Web Figure 8 shows the expected number of false positive tests and the genome-wide type I error rate for the case-only test when some of the tested markers are associated with the exposure in the general population. When 500 or fewer markers are associated with a binary exposure with an odds ratio of 1.10 or less, the expected number of false positive associations from the case-only test is below 0.5 (out of 500,000 tests) for sample sizes ranging from 2,000 to 10,000 cases and an equal number of controls. The probability of at least 1 false positive test in these situations is below 30%. The inflation in type I error is much greater for stronger gene-environment associations (OR ≥ 1.30).
Published GWAS have thus far not fully explored the potential role environment plays in modifying genetic susceptibility. Among reasons that deter researchers from considering G-E interactions in GWAS is the unclear consensus on the most effective statistical approach to investigating these interactions. In the current study, we have provided an in-depth comparison of logistic regression-based methods aimed to enhance the detection of genetic factors or directly investigate statistical G-E interactions. Under the reasonable assumption that the majority of tested markers are not associated with risk of type 2 diabetes in any stratum defined by body mass index, our empirical results provide some information on the type I error rates for these tests. Absent a known (statistical) G-E interaction, it is difficult to draw conclusions regarding the relative power of the different tests for G-E interaction that we compared. However, markers with a known marginal association with type 2 diabetes (e.g., TCF7L2) can serve as positive controls for the 2 df tests, which are geared toward marker discovery, rather than testing G-E interactions per se.
In the course of conducting the current study, we observed that tests requiring that the main effect of the environment be specified can have a profoundly inflated type I error rate when that effect is misspecified. Because the standard case-only test does not require that the main effect of the environment be specified, it is in principle immune to this inflation in type I error rate, even if the interaction term is misspecified (refer to the Appendix). In practice, we did not observe any inflation in type I error rate for this test (Web Figure 1). We presented 3 strategies that can correct this inflation, 2 of which involve fitting more flexible models for the environmental main effect and 1 of which involves calculating a robust variance estimate. Although all 3 of these methods yield tests with nominal type I error rates, it is an open question which approach yields the most power under different alternative models. Developing flexible and powerful modeling strategies for G-E interactions (especially when more than 1 environmental factor is considered) is an area of active research and beyond the scope of the current study.
If strict control of type I error is used as the primary criterion for evaluating alternative tests for G-E interactions, the standard logistic regression test is generally accepted as the superior option for analysis of case-control data (8).

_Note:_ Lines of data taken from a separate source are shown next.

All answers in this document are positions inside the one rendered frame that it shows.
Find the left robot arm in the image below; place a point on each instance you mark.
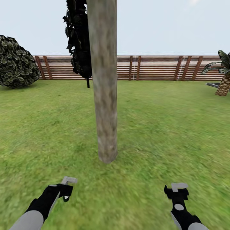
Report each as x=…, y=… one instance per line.
x=39, y=209

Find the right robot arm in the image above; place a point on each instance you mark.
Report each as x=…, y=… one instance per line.
x=181, y=217

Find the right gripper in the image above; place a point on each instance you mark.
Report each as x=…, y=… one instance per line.
x=182, y=193

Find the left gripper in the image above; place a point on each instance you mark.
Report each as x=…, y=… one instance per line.
x=67, y=190

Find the bush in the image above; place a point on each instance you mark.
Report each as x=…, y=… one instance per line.
x=224, y=68
x=17, y=65

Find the pesticide atomizer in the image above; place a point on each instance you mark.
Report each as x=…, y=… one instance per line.
x=66, y=198

Tests that exploit G-E independence (i.e., case-only and semiparametric maximum-likelihood estimation) have been perceived as less preferable because they are susceptible to biased results when this assumption is violated (6). A true G-E correlation might occur when an exposure depends on an individual’s behavior, when the exposure is itself a trait under partial genetic control (such as body mass index), or in samples with latent population substructure (1, 37). A causal G-E association is likely to occur only for a very small fraction of the tested markers, and the strength of correlation between E and any single marker is likely to be small (as in the case of body mass index). Population stratification could create G-E correlations for a much larger fraction of markers, but we note that all of the methods we have presented here could greatly reduce the risk and magnitude of G-E correlation due to stratification by conducting analyses within strata where the G-E independence assumption is likely to hold (e.g., within groups defined by self-reported ethnicity and/or genome-wide genetic similarity) (4, 38).

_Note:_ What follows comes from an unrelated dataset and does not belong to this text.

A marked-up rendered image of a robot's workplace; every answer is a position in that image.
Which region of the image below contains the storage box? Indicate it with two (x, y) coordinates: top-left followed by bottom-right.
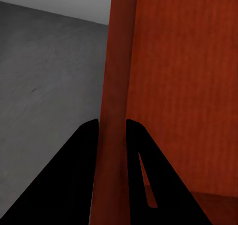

In principle, both sources of G-E correlation could have been a concern in our study, given the known genetic influences on body mass index (22, 23) and potential differences in body mass index among US self-identified Caucasians with recent ancestors from different parts of Europe. In practice, although known genetic markers for body mass index were indeed associated with body mass index in our samples (Web Table 4) and the first principal component of genetic variation was associated with body mass index in the HPFS (P < 0.03; no significant association in the NHS), the case-only and semiparametric maximum-likelihood estimation methods showed no evidence of inflation in the type I error rate, and the set of markers with highly significant G-E interaction tests (P < 1 × 10-5) was not enriched for markers that were correlated with body mass index in controls. This observation is consistent with theoretical power calculations (Web Figure 8), which showed no discernable increase in the type I error rate for the case-only test using 2,000 cases when as many as 5,000 markers were modestly associated with exposure (e.g., the odds that carriers of the minor allele were exposed was between 1.05 and 1.10 times that of noncarriers).

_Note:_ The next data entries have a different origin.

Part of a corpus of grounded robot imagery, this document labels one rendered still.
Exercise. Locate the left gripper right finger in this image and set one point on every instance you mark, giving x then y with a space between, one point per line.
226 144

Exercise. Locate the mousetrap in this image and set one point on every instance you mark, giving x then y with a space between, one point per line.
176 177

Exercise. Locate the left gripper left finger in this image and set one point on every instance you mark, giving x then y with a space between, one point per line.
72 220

On the other hand, although, as expected, the standard logistic regression-based test and the hedge tests for G-E interaction showed no evidence for inflation in type I error rates, the set of markers with highly significant interactions was enriched for markers correlated (by chance) with body mass index. This is because the interaction odds ratio for the standard logistic regression is correlated with the observed association between G and E in controls.
Our results suggest that the power gains from the case-only and semiparametric maximum-likelihood estimation methods that leverage the G-E independence assumption may outweigh the risks of potential increase in type I error rate should that assumption not hold. We emphasize, however, that in other (i.e., larger) data sets or for other exposures the potential for bias remains (Web Figure 8), and that markers that achieve statistical significance using these methods should be vetted to make sure the observed interaction is not due to G-E correlation. They can be compared against published lists of markers associated with the environmental exposure. If no such lists exist or these are not deemed sufficiently exhaustive, the markers can be tested for association with the exposure in auxiliary data sets; and these putative interactions can be tested by using the other methods outlined here that are not sensitive to the G-E independence assumption. We also note that tests that leverage G-E correlation can have lower power than the standard logistic regression test for interaction in special cases where the interaction odds ratio and the G-E association odds ratio are in opposite directions (24).
We have focused on the performance of tests incorporating G-E interactions in a single GWAS. The relative performance of these tests in the multistage context, where a fraction of markers showing evidence for G-E interaction or for association allowing for G-E interaction (although not necessarily at a genome-wide significance level) is tested in a follow-up sample, remains unclear. Although in many situations the case-only method shows little evidence for an inflated type I error rate when a conservative genome-wide significance level is used (Web Figure 8), the proportion of false positives due to G-E dependence may be higher when using a more liberal significance threshold to choose markers for follow-up. This could reduce the power of the case-only approach in the multistage context. This point requires further research.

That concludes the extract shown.